Pierre Pribetich : « Un chemin de volonté ! »

En imposant aux promoteurs la mixité sociale dans tous les quartiers depuis 2001, la municipalité pilotée par François Rebsamen vient d’atteindre le seuil de 20% de logements à loyer modéré. Le « Monsieur urbanisme » de la Métropole, Pierre Pribetich, revient sur deux décennies qui ont profondément transformé la capitale régionale.

La Ville de Dijon vient de franchir la barre de 20% de logements sociaux. Quel chemin parcouru depuis 2001 pour arriver au respect de la loi !

« Je ne dirais pas que c’est un chemin de croix mais ce fut un véritable chemin de volonté. Que ce soit le maire ou moi-même, nous avions la volonté de parvenir, au-delà du respect de la loi, à équilibrer sociologiquement l’ensemble des quartiers. Pour mémoire, lorsque nous arrivons aux responsabilités en 2001, il y a une forme d’assignation sociale à résidence. C’est à dire que les habitants des Grésilles ou de la Fontaine d’Ouche ne pouvaient plus quitter ces quartiers parce qu’ils y étaient assignés en résidence par l’équipe municipale précédente.

C’était un scandale et nous nous sommes donnés les moyens politiquement de ne plus être dans ce blocage social. Il était nécessaire de pouvoir louer un logement à loyer modéré dans tous les quartiers de la ville. Et c’est là que les difficultés ont commencé. La production de tels logements en 2001 par l’OPAD de Dijon était de 50 par an. La création d’une position d’offre pour satisfaire une demande était alors impossible. En socialiste, c’est curieux de reprendre des vieux principes de l’économie libérale mais telle était la réalité. Nous nous sommes attelés à la tâche ».

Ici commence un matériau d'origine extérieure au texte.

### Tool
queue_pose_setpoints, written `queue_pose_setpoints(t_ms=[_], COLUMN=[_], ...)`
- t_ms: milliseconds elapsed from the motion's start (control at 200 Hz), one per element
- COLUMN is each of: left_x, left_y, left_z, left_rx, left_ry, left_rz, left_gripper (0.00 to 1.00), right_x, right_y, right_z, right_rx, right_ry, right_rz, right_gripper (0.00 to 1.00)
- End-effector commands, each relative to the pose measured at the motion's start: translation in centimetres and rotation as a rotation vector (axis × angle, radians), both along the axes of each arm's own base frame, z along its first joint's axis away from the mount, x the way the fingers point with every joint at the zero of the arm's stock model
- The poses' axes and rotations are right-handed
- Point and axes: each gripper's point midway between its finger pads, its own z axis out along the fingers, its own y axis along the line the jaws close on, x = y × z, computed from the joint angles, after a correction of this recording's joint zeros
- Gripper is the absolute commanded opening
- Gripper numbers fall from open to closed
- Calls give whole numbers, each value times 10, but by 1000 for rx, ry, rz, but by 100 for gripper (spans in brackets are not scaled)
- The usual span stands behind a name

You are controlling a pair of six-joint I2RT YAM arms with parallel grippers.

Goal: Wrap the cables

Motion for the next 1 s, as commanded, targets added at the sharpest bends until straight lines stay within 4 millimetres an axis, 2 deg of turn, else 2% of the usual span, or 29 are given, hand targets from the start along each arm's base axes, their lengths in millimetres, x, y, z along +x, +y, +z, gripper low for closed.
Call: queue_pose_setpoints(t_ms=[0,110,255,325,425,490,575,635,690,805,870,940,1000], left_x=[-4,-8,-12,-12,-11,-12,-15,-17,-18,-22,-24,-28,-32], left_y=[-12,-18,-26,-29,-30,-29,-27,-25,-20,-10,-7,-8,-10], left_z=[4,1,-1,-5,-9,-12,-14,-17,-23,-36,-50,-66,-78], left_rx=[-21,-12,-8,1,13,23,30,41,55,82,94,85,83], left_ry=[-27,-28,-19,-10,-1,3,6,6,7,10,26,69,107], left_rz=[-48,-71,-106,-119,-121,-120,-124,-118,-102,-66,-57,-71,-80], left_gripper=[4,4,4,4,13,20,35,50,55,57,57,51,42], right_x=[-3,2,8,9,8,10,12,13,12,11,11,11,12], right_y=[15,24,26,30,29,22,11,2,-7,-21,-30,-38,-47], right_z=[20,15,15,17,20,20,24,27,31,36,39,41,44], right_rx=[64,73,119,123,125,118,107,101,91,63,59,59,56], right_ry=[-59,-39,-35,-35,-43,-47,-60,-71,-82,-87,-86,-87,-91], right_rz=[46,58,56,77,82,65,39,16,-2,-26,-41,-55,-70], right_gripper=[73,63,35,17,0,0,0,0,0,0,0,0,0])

Et ce, en reconstruisant la ville sur elle-même…

« Cela a été fait avec le premier éco-PLU à la fin de la décennie 2000-2010 mis en œuvre avec la volonté d’intensifier la ville avec la notion de densité heureuse de l’habitat et de permettre d’identifier par secteur les possibilités de réaliser du logement à loyer modéré. Nous étions dans certains quartiers à 3% et dans d’autres à 67%. Là où nous avions 3%, nous avons imposé pour toute construction neuve de plus de 1 000 m2 la réalisation d’un pourcentage important de logements à loyer modéré. Avec une production en augmentation, nous avons pu accélérer les choses ».

Vous avez également à l’époque créé les outils afin de pouvoir avancer dans le domaine…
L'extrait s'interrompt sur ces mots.